Restate each of the lines given below, word for word.
· · · ·
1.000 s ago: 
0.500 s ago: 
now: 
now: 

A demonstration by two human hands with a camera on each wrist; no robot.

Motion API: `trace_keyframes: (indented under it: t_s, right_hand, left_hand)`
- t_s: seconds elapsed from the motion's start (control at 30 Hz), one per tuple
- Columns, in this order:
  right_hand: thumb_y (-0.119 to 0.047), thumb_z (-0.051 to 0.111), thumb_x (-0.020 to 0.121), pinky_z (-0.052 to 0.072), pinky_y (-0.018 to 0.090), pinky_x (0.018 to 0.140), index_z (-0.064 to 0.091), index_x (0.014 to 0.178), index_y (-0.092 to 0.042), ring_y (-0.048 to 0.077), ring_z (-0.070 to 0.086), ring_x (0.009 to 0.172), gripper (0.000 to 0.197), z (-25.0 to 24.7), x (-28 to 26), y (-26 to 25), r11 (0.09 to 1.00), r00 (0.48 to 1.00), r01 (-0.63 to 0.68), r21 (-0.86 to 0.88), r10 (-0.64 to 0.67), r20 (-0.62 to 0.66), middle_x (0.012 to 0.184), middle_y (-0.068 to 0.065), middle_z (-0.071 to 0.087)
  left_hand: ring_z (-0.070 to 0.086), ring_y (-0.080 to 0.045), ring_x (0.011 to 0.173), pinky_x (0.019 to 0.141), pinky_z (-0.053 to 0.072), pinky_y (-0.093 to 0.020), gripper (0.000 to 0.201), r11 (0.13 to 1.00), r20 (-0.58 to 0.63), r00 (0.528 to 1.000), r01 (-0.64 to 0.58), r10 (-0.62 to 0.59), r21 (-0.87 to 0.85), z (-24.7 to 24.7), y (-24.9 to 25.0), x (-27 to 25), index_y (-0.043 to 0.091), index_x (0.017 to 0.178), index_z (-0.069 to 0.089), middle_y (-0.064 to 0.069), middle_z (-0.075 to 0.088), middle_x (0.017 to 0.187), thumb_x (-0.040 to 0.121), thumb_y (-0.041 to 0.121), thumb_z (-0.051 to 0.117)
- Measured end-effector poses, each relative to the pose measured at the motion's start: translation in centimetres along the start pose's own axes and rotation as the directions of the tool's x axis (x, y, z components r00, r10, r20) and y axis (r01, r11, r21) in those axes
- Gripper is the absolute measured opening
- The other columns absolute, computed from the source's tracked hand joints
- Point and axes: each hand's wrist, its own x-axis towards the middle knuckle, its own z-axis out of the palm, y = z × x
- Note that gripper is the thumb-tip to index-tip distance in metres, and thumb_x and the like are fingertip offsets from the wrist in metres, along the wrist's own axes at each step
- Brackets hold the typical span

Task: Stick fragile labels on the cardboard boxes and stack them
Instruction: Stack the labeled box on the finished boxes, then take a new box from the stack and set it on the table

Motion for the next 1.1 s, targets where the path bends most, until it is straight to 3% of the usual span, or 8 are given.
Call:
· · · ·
Expected output:
1.000 s ago: 
0.500 s ago: 
now: 
now: 

A demonstration by two human hands with a camera on each wrist; no robot.

Motion API: `trace_keyframes: (indented under it: t_s, right_hand, left_hand)`
- t_s: seconds elapsed from the motion's start (control at 30 Hz), one per tuple
- Columns, in this order:
  right_hand: thumb_y (-0.119 to 0.047), thumb_z (-0.051 to 0.111), thumb_x (-0.020 to 0.121), pinky_z (-0.052 to 0.072), pinky_y (-0.018 to 0.090), pinky_x (0.018 to 0.140), index_z (-0.064 to 0.091), index_x (0.014 to 0.178), index_y (-0.092 to 0.042), ring_y (-0.048 to 0.077), ring_z (-0.070 to 0.086), ring_x (0.009 to 0.172), gripper (0.000 to 0.197), z (-25.0 to 24.7), x (-28 to 26), y (-26 to 25), r11 (0.09 to 1.00), r00 (0.48 to 1.00), r01 (-0.63 to 0.68), r21 (-0.86 to 0.88), r10 (-0.64 to 0.67), r20 (-0.62 to 0.66), middle_x (0.012 to 0.184), middle_y (-0.068 to 0.065), middle_z (-0.071 to 0.087)
  left_hand: ring_z (-0.070 to 0.086), ring_y (-0.080 to 0.045), ring_x (0.011 to 0.173), pinky_x (0.019 to 0.141), pinky_z (-0.053 to 0.072), pinky_y (-0.093 to 0.020), gripper (0.000 to 0.201), r11 (0.13 to 1.00), r20 (-0.58 to 0.63), r00 (0.528 to 1.000), r01 (-0.64 to 0.58), r10 (-0.62 to 0.59), r21 (-0.87 to 0.85), z (-24.7 to 24.7), y (-24.9 to 25.0), x (-27 to 25), index_y (-0.043 to 0.091), index_x (0.017 to 0.178), index_z (-0.069 to 0.089), middle_y (-0.064 to 0.069), middle_z (-0.075 to 0.088), middle_x (0.017 to 0.187), thumb_x (-0.040 to 0.121), thumb_y (-0.041 to 0.121), thumb_z (-0.051 to 0.117)
- Measured end-effector poses, each relative to the pose measured at the motion's start: translation in centimetres along the start pose's own axes and rotation as the directions of the tool's x axis (x, y, z components r00, r10, r20) and y axis (r01, r11, r21) in those axes
- Gripper is the absolute measured opening
- The other columns absolute, computed from the source's tracked hand joints
- Point and axes: each hand's wrist, its own x-axis towards the middle knuckle, its own z-axis out of the palm, y = z × x
- Note that gripper is the thumb-tip to index-tip distance in metres, and thumb_x and the like are fingertip offsets from the wrist in metres, along the wrist's own axes at each step
- Brackets hold the typical span

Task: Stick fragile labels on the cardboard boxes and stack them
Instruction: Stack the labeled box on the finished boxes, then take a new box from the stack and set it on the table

Motion for the next 1.1 s, targets where the path bends most, until it is straight to 3% of the usual span, or 8 are given.
Call:

This exercise has been fully answered.